Peter M. Leschak is a wildland firefighter and a gifted writer. In Ghosts of the Fireground, he writes of waiting too long to get out of a fire that was overtaking him. “I’d perhaps been too well trained,” he says. “I was a victim of a common fire service mind-set: Can do!…A crew is ever anxious for the action and the novelty…. Our instructor had drummed a phrase into our heads: When in doubt, don’t.”

  • He’s talking about a theory called “risk homeostasis.” The theory says that people accept a given level of risk. While it’s different for each person, you tend to keep the risk you’re willing to take at about the same level. If you perceive conditions as less risky, you’ll take more risk. If conditions seem more risky, you’ll take less risk
  • The theory has been demonstrated again and again. When antilock brakes were introduced, authorities expected the accident rate to go down, but it went up. People perceived that driving was safer with antilock brakes, so they drove more aggressively. With the introduction of radar in commercial shipping, it was expected that ships would collide less frequently.

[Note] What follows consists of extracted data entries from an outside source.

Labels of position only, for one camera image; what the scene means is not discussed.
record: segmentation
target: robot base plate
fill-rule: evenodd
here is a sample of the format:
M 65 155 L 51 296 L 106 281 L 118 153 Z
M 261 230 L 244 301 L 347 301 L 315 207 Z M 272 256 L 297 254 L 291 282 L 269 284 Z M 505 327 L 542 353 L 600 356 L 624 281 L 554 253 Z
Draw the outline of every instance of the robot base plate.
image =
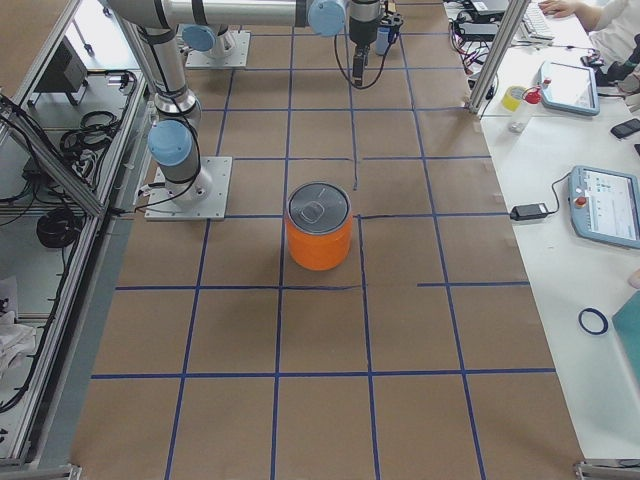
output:
M 236 40 L 233 53 L 224 58 L 211 58 L 202 52 L 193 51 L 187 57 L 185 67 L 189 70 L 218 70 L 224 68 L 244 68 L 249 57 L 251 33 L 246 31 L 232 32 Z
M 152 221 L 184 221 L 184 220 L 224 220 L 231 180 L 231 157 L 202 157 L 202 167 L 213 178 L 211 193 L 201 202 L 195 203 L 189 209 L 183 208 L 173 201 L 168 201 L 149 207 L 144 216 Z M 164 175 L 158 168 L 154 182 L 164 182 Z M 151 191 L 149 203 L 161 202 L 169 198 L 164 188 Z

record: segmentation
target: teal object
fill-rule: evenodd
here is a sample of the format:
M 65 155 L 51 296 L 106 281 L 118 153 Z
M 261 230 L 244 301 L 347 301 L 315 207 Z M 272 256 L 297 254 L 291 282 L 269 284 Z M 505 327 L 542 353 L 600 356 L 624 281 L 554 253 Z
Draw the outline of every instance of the teal object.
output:
M 636 292 L 613 316 L 613 325 L 640 381 L 640 292 Z
M 188 25 L 182 30 L 182 40 L 198 52 L 208 52 L 216 44 L 216 36 L 209 27 Z
M 342 32 L 346 18 L 345 0 L 314 0 L 307 22 L 321 37 L 333 37 Z
M 193 148 L 193 136 L 176 120 L 163 120 L 149 132 L 149 150 L 160 165 L 175 167 L 184 162 Z

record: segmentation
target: electronic equipment
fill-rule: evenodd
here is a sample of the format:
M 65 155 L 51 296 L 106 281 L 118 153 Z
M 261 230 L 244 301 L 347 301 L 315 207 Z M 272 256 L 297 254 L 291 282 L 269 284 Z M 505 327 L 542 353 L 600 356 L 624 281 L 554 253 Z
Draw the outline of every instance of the electronic equipment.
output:
M 509 0 L 462 0 L 462 7 L 473 23 L 492 23 L 502 19 Z
M 524 41 L 550 45 L 555 35 L 537 3 L 531 2 L 522 17 L 520 35 Z
M 36 85 L 35 92 L 75 93 L 80 90 L 86 78 L 87 68 L 69 39 L 63 37 L 42 78 Z
M 640 119 L 638 118 L 632 118 L 611 128 L 611 133 L 616 138 L 627 138 L 638 131 L 640 131 Z
M 640 248 L 640 188 L 635 176 L 585 166 L 569 175 L 571 223 L 589 240 Z
M 598 50 L 594 50 L 593 53 L 589 55 L 583 55 L 580 57 L 580 62 L 582 62 L 585 67 L 596 69 L 604 67 L 604 59 L 600 56 L 600 52 Z
M 454 29 L 465 42 L 491 42 L 498 33 L 495 23 L 454 22 Z
M 542 103 L 549 108 L 579 115 L 597 115 L 600 102 L 596 79 L 589 67 L 546 61 L 538 71 Z

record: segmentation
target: pull tab
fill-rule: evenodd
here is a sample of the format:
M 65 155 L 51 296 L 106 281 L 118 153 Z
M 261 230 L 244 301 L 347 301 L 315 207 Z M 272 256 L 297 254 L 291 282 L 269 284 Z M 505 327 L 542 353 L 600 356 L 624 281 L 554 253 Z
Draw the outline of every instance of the pull tab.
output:
M 318 220 L 322 218 L 324 215 L 324 207 L 321 203 L 312 200 L 307 203 L 302 210 L 300 210 L 300 216 L 304 219 L 305 222 L 313 225 Z

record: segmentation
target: robotic arm
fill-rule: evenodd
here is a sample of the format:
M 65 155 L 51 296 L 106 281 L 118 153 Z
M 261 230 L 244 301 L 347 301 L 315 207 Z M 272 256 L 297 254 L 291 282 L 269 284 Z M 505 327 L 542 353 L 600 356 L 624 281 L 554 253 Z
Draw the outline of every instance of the robotic arm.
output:
M 136 26 L 140 41 L 131 42 L 137 58 L 145 59 L 145 74 L 155 88 L 154 104 L 160 122 L 151 130 L 149 150 L 165 178 L 169 199 L 182 211 L 193 210 L 214 190 L 214 174 L 207 165 L 215 158 L 200 157 L 197 128 L 201 108 L 189 89 L 176 41 L 179 24 L 212 26 L 280 25 L 311 28 L 321 36 L 344 29 L 348 0 L 108 0 L 111 9 Z M 362 84 L 369 46 L 376 41 L 383 7 L 380 0 L 351 0 L 350 39 L 355 43 L 353 77 Z M 228 175 L 225 175 L 228 186 Z M 202 217 L 200 212 L 191 218 Z

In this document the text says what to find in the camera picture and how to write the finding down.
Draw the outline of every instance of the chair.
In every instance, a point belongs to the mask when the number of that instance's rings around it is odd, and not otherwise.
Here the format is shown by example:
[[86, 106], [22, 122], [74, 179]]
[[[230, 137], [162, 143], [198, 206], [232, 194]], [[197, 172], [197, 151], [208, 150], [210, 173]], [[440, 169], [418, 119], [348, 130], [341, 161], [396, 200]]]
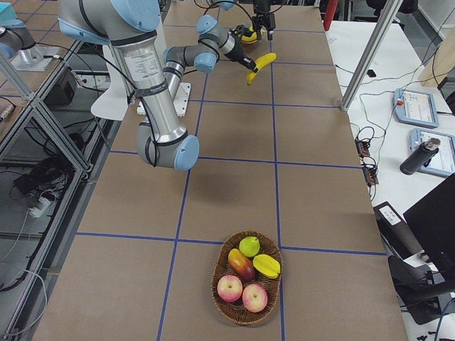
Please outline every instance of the chair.
[[[354, 21], [377, 22], [386, 2], [387, 0], [366, 0], [367, 5], [375, 10], [373, 13], [374, 17], [356, 16]], [[410, 14], [418, 9], [418, 4], [419, 0], [404, 0], [398, 11], [400, 13]], [[399, 23], [399, 25], [401, 28], [405, 27], [405, 25], [401, 23]]]

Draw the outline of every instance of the wicker basket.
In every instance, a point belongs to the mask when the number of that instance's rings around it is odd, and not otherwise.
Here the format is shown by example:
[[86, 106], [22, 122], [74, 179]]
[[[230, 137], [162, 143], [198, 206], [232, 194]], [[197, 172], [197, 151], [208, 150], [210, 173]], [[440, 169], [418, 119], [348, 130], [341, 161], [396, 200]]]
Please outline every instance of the wicker basket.
[[259, 254], [268, 254], [275, 258], [280, 265], [282, 265], [282, 255], [277, 245], [269, 237], [255, 231], [243, 231], [233, 234], [223, 244], [220, 256], [218, 257], [215, 270], [213, 272], [212, 279], [212, 297], [215, 304], [221, 313], [229, 320], [239, 325], [251, 325], [264, 320], [273, 310], [278, 301], [279, 296], [279, 282], [281, 281], [282, 275], [280, 274], [277, 278], [268, 278], [256, 271], [256, 278], [252, 281], [245, 282], [242, 280], [243, 287], [251, 283], [260, 284], [266, 291], [269, 297], [269, 301], [265, 309], [259, 313], [251, 313], [248, 311], [242, 303], [242, 298], [232, 303], [223, 301], [217, 292], [217, 284], [221, 277], [227, 274], [235, 275], [236, 273], [232, 270], [228, 263], [229, 251], [233, 248], [238, 248], [240, 241], [245, 237], [257, 237], [259, 239], [261, 249]]

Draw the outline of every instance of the mango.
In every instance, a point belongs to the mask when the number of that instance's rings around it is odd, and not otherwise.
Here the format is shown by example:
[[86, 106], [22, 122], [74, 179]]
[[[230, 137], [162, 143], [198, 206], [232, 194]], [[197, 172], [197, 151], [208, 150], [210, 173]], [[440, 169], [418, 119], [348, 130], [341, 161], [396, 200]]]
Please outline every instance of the mango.
[[258, 254], [255, 258], [253, 258], [253, 266], [256, 270], [268, 278], [278, 277], [281, 271], [279, 262], [268, 254]]
[[244, 281], [248, 282], [256, 277], [253, 263], [245, 257], [239, 249], [230, 250], [227, 261], [232, 270], [234, 270]]

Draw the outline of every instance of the apple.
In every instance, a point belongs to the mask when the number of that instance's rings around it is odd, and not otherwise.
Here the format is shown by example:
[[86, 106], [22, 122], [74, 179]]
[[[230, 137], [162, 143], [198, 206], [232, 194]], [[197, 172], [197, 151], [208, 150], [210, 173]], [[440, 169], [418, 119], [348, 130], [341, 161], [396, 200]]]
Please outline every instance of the apple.
[[263, 287], [253, 283], [243, 290], [242, 301], [246, 309], [252, 313], [258, 313], [265, 309], [269, 298]]
[[225, 302], [235, 302], [242, 295], [242, 281], [234, 275], [224, 275], [218, 281], [216, 291]]

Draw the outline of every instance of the black water bottle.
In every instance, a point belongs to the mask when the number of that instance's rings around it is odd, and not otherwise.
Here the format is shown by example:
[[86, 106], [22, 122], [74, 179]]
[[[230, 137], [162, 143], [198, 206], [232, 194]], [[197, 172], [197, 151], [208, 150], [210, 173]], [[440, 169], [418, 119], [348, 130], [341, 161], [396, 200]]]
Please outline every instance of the black water bottle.
[[420, 167], [428, 166], [430, 159], [439, 152], [439, 139], [431, 138], [426, 142], [422, 142], [409, 157], [400, 165], [400, 170], [406, 175], [412, 175], [417, 172]]

The opposite proved to be true. Radar simply allowed the owners to require the captains to drive the ships harder. Technological advances intended to improve safety may have the opposite effect.

Experience is nothing more than the engine that drives adaptation, so it’s always important to ask: Adaptation to what? You need to know if your particular experience has produced the sort of adaptation that will contribute to survival in the particular environment you choose. And when the environment changes, you have to be aware that your own experience might be inappropriate.

  • As Scott Sagan puts it in The Limits of Safety, “things that have never happened before happen all the time.” Unfortunately, as Perrow comments, “It is normal for us to die, but we only do it once.” Which is too bad, for it might be the ultimate learning experience.
  • Al Siebert, a psychologist, writes in The Survivor Personality that the survivor (a category including people who avoid accidents) “does not impose pre-existing patterns on new information, but rather allows new information to reshape [his mental models]. The person who has the best chance of handling a situation well is usually the one with the best…mental pictures or images of what is occurring outside of the body.”
  • Everyone, to one degree or another, sees not the real world but the ever-changing state of the self in an ever-changing invention of the world. We live in a continuous reinterpretation of sensory input and memories, and they are contained in presets that can, at any given moment, light up neural networks in a shifting kaleidoscope of energy, which we come to think of as reality. It is all part of the dynamic dance of adaptation that accounts for our survival as an organism and the survival of the species.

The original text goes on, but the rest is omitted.